- _EXERCISE MATERIALS_:

--

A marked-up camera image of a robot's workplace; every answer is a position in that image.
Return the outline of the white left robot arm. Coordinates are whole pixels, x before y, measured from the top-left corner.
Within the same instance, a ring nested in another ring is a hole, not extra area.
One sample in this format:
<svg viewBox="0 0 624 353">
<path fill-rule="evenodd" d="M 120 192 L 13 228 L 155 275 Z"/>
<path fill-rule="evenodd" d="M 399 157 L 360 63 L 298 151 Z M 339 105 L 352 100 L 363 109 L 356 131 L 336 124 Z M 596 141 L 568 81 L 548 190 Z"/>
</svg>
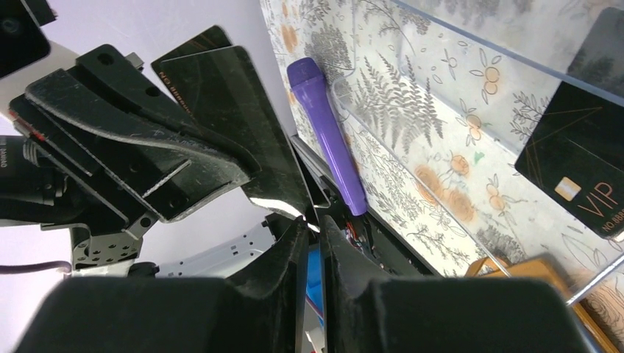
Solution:
<svg viewBox="0 0 624 353">
<path fill-rule="evenodd" d="M 71 258 L 2 265 L 3 275 L 226 277 L 274 243 L 255 224 L 189 257 L 140 263 L 144 235 L 255 179 L 259 162 L 147 79 L 135 55 L 51 44 L 1 73 L 1 225 L 67 229 Z"/>
</svg>

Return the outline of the black credit card stack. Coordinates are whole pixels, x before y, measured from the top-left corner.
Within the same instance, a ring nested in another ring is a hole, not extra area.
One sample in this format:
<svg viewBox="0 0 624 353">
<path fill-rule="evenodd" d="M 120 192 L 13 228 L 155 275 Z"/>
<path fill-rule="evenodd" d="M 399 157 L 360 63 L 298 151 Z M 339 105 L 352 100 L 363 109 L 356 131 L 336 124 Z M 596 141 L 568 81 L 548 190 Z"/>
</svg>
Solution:
<svg viewBox="0 0 624 353">
<path fill-rule="evenodd" d="M 623 241 L 623 11 L 607 7 L 567 69 L 617 101 L 561 82 L 515 168 L 597 236 Z"/>
</svg>

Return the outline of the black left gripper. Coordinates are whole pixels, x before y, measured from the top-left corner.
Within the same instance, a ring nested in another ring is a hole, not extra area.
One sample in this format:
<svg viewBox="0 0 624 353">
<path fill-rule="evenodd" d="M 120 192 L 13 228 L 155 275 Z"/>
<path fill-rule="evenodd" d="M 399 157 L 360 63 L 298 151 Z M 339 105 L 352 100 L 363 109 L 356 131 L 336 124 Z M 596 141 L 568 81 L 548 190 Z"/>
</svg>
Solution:
<svg viewBox="0 0 624 353">
<path fill-rule="evenodd" d="M 74 271 L 126 271 L 157 222 L 179 221 L 252 180 L 228 140 L 203 139 L 113 46 L 48 57 L 1 78 L 1 218 L 67 229 Z"/>
</svg>

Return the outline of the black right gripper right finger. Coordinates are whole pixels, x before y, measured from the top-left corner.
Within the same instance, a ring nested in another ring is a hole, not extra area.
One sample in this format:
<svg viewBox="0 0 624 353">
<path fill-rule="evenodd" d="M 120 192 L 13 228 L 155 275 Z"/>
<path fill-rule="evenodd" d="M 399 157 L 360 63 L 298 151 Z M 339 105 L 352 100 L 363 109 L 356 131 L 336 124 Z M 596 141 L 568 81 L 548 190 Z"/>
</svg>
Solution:
<svg viewBox="0 0 624 353">
<path fill-rule="evenodd" d="M 537 279 L 388 274 L 321 222 L 329 352 L 590 352 L 555 289 Z"/>
</svg>

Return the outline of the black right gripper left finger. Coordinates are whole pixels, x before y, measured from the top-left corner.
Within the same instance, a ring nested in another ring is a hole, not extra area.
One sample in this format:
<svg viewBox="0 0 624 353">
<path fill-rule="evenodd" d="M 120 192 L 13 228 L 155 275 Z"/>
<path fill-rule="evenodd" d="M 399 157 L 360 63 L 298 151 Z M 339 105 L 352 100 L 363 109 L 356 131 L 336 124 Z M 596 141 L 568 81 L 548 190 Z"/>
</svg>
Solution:
<svg viewBox="0 0 624 353">
<path fill-rule="evenodd" d="M 218 277 L 81 277 L 43 301 L 18 352 L 299 352 L 308 261 L 298 218 Z"/>
</svg>

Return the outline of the orange leather card holder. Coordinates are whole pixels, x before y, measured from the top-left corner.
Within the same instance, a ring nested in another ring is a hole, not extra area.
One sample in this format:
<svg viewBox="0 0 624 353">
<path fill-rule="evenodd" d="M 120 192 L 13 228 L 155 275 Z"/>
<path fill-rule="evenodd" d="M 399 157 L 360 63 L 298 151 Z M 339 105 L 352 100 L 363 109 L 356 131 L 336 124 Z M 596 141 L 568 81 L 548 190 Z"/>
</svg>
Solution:
<svg viewBox="0 0 624 353">
<path fill-rule="evenodd" d="M 460 352 L 619 352 L 548 261 L 509 265 L 499 257 L 473 262 L 469 290 L 454 320 Z"/>
</svg>

--

- _WHAT IS NEEDED_: Could the material above be given again in full and exactly, with its pictures left out?

- _RESPONSE FOR THIS EXERCISE_:
A marked-up camera image of a robot's workplace; every answer is a position in that image.
Return the outline of the white left robot arm. Coordinates are whole pixels, x before y, measured from the top-left corner.
Within the same instance, a ring nested in another ring is a hole, not extra area.
One sample in this format:
<svg viewBox="0 0 624 353">
<path fill-rule="evenodd" d="M 120 192 L 13 228 L 155 275 Z"/>
<path fill-rule="evenodd" d="M 399 157 L 360 63 L 298 151 Z M 339 105 L 352 100 L 363 109 L 356 131 L 336 124 Z M 596 141 L 568 81 L 548 190 Z"/>
</svg>
Solution:
<svg viewBox="0 0 624 353">
<path fill-rule="evenodd" d="M 71 258 L 2 265 L 3 275 L 226 277 L 274 243 L 255 224 L 189 257 L 140 263 L 144 235 L 255 179 L 259 162 L 147 79 L 135 55 L 51 44 L 1 73 L 1 225 L 67 229 Z"/>
</svg>

Return the outline of the black credit card stack. Coordinates are whole pixels, x before y, measured from the top-left corner.
Within the same instance, a ring nested in another ring is a hole, not extra area.
One sample in this format:
<svg viewBox="0 0 624 353">
<path fill-rule="evenodd" d="M 120 192 L 13 228 L 155 275 Z"/>
<path fill-rule="evenodd" d="M 399 157 L 360 63 L 298 151 Z M 339 105 L 352 100 L 363 109 L 356 131 L 336 124 Z M 596 141 L 568 81 L 548 190 Z"/>
</svg>
Solution:
<svg viewBox="0 0 624 353">
<path fill-rule="evenodd" d="M 623 241 L 623 11 L 607 7 L 567 69 L 617 101 L 561 82 L 515 168 L 597 236 Z"/>
</svg>

Return the outline of the black left gripper. Coordinates are whole pixels, x before y, measured from the top-left corner.
Within the same instance, a ring nested in another ring is a hole, not extra area.
One sample in this format:
<svg viewBox="0 0 624 353">
<path fill-rule="evenodd" d="M 120 192 L 13 228 L 155 275 Z"/>
<path fill-rule="evenodd" d="M 399 157 L 360 63 L 298 151 Z M 339 105 L 352 100 L 363 109 L 356 131 L 336 124 Z M 596 141 L 568 81 L 548 190 Z"/>
</svg>
Solution:
<svg viewBox="0 0 624 353">
<path fill-rule="evenodd" d="M 74 271 L 126 271 L 157 222 L 179 221 L 252 180 L 228 140 L 203 139 L 113 46 L 48 57 L 1 78 L 1 218 L 67 229 Z"/>
</svg>

Return the outline of the black right gripper right finger. Coordinates are whole pixels, x before y, measured from the top-left corner.
Within the same instance, a ring nested in another ring is a hole, not extra area.
One sample in this format:
<svg viewBox="0 0 624 353">
<path fill-rule="evenodd" d="M 120 192 L 13 228 L 155 275 Z"/>
<path fill-rule="evenodd" d="M 399 157 L 360 63 L 298 151 Z M 339 105 L 352 100 L 363 109 L 356 131 L 336 124 Z M 596 141 L 568 81 L 548 190 Z"/>
</svg>
Solution:
<svg viewBox="0 0 624 353">
<path fill-rule="evenodd" d="M 537 279 L 388 274 L 321 222 L 329 352 L 590 352 L 555 289 Z"/>
</svg>

Return the outline of the black right gripper left finger. Coordinates are whole pixels, x before y, measured from the top-left corner.
Within the same instance, a ring nested in another ring is a hole, not extra area.
One sample in this format:
<svg viewBox="0 0 624 353">
<path fill-rule="evenodd" d="M 120 192 L 13 228 L 155 275 Z"/>
<path fill-rule="evenodd" d="M 399 157 L 360 63 L 298 151 Z M 339 105 L 352 100 L 363 109 L 356 131 L 336 124 Z M 596 141 L 568 81 L 548 190 Z"/>
</svg>
Solution:
<svg viewBox="0 0 624 353">
<path fill-rule="evenodd" d="M 218 277 L 81 277 L 43 301 L 18 352 L 299 352 L 308 261 L 298 218 Z"/>
</svg>

Return the outline of the orange leather card holder. Coordinates are whole pixels, x before y, measured from the top-left corner.
Within the same instance, a ring nested in another ring is a hole, not extra area.
One sample in this format:
<svg viewBox="0 0 624 353">
<path fill-rule="evenodd" d="M 120 192 L 13 228 L 155 275 Z"/>
<path fill-rule="evenodd" d="M 399 157 L 360 63 L 298 151 Z M 339 105 L 352 100 L 363 109 L 356 131 L 336 124 Z M 596 141 L 568 81 L 548 190 Z"/>
</svg>
Solution:
<svg viewBox="0 0 624 353">
<path fill-rule="evenodd" d="M 460 352 L 619 352 L 548 261 L 509 265 L 499 257 L 473 262 L 469 290 L 454 320 Z"/>
</svg>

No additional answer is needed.